A Deep Convolutional Neural Network for the Detection of Polyps in Colonoscopy Images
This work addresses a critical medical imaging task for improving colonoscopy accuracy, but it appears incremental as it builds on existing deep learning methods with specific architectural tweaks.
The paper tackles the problem of detecting colonic polyps in colonoscopy images, which is challenging due to variations in appearance and imitators, by proposing a deep convolutional neural network model that achieves better performance in precision, sensitivity, F1-score, F2-score, and dice-coefficient compared to benchmarks.

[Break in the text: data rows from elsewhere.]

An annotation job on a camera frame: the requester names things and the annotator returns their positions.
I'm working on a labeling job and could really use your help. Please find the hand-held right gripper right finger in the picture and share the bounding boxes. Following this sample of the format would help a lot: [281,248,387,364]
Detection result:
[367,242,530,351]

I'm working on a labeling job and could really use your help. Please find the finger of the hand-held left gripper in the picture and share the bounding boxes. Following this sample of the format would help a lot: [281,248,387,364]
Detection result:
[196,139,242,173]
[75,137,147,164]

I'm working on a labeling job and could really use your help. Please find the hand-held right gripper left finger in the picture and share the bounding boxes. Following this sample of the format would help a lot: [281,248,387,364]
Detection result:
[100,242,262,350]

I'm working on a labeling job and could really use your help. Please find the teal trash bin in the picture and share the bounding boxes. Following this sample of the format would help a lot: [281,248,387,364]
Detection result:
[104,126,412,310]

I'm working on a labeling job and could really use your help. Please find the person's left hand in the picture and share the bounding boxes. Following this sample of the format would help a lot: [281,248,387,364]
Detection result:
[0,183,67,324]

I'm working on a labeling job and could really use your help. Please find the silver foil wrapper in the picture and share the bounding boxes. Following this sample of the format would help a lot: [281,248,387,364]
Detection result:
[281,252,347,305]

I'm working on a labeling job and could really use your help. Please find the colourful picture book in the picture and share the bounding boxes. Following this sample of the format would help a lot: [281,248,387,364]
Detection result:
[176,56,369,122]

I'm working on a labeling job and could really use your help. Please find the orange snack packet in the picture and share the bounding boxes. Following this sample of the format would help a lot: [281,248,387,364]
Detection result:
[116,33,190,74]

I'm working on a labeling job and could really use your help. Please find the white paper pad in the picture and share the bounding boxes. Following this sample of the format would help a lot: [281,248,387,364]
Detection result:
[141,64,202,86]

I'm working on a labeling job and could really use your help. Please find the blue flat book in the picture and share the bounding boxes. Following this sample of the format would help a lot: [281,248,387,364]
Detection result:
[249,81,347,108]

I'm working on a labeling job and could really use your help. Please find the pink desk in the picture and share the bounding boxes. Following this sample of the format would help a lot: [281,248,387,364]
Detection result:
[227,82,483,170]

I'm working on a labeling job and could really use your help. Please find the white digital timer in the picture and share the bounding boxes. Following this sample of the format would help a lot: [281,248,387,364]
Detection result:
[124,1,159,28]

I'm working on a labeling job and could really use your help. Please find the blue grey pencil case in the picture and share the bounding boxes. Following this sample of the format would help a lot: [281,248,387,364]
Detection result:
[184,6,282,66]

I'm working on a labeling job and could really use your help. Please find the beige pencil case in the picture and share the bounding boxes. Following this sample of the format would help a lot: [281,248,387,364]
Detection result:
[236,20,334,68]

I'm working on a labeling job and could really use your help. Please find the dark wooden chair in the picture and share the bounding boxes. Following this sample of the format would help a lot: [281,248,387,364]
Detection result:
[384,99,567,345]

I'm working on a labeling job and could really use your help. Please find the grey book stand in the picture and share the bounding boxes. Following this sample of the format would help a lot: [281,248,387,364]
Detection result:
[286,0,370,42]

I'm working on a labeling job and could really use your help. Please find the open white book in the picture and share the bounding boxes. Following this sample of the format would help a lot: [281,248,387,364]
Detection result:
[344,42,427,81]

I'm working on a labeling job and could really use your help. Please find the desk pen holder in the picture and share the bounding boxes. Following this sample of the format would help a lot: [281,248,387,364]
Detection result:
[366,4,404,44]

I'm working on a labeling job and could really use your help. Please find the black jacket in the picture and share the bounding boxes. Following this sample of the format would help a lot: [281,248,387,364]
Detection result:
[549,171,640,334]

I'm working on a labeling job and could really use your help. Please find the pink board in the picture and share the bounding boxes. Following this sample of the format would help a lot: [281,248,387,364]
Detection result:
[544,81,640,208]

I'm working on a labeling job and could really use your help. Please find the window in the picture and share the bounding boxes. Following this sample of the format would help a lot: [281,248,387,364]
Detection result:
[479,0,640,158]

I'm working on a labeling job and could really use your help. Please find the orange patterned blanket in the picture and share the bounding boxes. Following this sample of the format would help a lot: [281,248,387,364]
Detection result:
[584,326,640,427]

Computerized detection of colonic polyps remains an unsolved issue because of the wide variation in the appearance, texture, color, size, and presence of the multiple polyp-like imitators during colonoscopy. In this paper, we propose a deep convolutional neural network based model for the computerized detection of polyps within colonoscopy images. The proposed model comprises 16 convolutional layers with 2 fully connected layers, and a Softmax layer, where we implement a unique approach using different convolutional kernels within the same hidden layer for deeper feature extraction. We applied two different activation functions, MISH and rectified linear unit activation functions for deeper propagation of information and self regularized smooth non-monotonicity. Furthermore, we used a generalized intersection of union, thus overcoming issues such as scale invariance, rotation, and shape. Data augmentation techniques such as photometric and geometric distortions are adapted to overcome the obstacles faced in polyp detection. Detailed benchmarked results are provided, showing better performance in terms of precision, sensitivity, F1- score, F2- score, and dice-coefficient, thus proving the efficacy of the proposed model.